Lines of the material that include the string "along" should be returned.

--*--

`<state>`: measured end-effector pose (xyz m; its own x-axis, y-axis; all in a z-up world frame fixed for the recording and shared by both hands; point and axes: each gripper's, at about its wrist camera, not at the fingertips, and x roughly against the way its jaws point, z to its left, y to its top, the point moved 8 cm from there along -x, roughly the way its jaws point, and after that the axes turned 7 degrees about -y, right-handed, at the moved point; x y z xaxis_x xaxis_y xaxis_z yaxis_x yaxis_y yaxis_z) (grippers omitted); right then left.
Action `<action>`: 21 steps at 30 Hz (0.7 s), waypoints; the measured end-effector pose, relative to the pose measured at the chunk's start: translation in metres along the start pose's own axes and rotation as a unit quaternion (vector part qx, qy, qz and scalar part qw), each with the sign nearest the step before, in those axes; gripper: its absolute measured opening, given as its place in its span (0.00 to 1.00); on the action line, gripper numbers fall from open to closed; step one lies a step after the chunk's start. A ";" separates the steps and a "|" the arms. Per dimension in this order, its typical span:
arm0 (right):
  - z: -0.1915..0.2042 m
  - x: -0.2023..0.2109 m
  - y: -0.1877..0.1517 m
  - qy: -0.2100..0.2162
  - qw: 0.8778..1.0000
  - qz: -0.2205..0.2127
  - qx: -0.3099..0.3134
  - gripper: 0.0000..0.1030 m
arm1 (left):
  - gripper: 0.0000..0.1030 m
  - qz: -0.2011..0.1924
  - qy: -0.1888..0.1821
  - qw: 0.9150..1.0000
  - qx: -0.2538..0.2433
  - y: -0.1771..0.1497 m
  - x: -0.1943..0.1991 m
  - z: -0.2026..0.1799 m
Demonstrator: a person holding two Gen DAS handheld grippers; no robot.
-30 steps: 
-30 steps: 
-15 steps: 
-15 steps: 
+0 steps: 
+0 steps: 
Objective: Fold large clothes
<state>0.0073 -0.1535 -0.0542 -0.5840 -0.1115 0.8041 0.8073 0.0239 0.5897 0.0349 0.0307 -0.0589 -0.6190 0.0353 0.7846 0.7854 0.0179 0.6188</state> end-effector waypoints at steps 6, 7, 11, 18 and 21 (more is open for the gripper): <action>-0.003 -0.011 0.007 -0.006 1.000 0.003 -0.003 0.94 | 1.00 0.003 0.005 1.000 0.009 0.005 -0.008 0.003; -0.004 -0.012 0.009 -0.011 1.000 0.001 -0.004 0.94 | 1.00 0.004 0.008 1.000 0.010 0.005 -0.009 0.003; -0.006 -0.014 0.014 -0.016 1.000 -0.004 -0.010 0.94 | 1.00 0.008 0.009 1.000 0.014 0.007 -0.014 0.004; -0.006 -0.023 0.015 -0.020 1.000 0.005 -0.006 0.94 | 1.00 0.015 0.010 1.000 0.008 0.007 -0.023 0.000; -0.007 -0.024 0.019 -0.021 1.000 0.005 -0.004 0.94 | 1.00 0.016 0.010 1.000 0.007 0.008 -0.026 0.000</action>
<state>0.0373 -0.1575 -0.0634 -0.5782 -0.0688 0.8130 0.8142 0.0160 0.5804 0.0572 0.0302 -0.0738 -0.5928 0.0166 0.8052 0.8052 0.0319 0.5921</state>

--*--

ANSWER SPACE:
`<state>`: measured end-effector pose (xyz m; its own x-axis, y-axis; all in a z-up world frame fixed for the recording and shared by both hands; point and axes: each gripper's, at about its wrist camera, not at the fingertips, and x roughly against the way its jaws point, z to its left, y to its top, the point moved 8 cm from there along -x, roughly the way its jaws point, and after that the axes turned 7 degrees about -y, right-handed, at the moved point; x y z xaxis_x xaxis_y xaxis_z yaxis_x yaxis_y yaxis_z) (grippers omitted); right then left.
Action `<action>`: 21 steps at 30 Hz (0.7 s), waypoints; the measured end-effector pose, relative to the pose measured at the chunk's start: translation in metres along the start pose's own axes and rotation as a unit quaternion (vector part qx, qy, qz and scalar part qw), each with the sign nearest the step before, in those axes; gripper: its absolute measured opening, given as its place in its span (0.00 to 1.00); on the action line, gripper numbers fall from open to closed; step one lies a step after the chunk's start. A ";" separates the steps and a "|" the arms. Per dimension in this order, its typical span:

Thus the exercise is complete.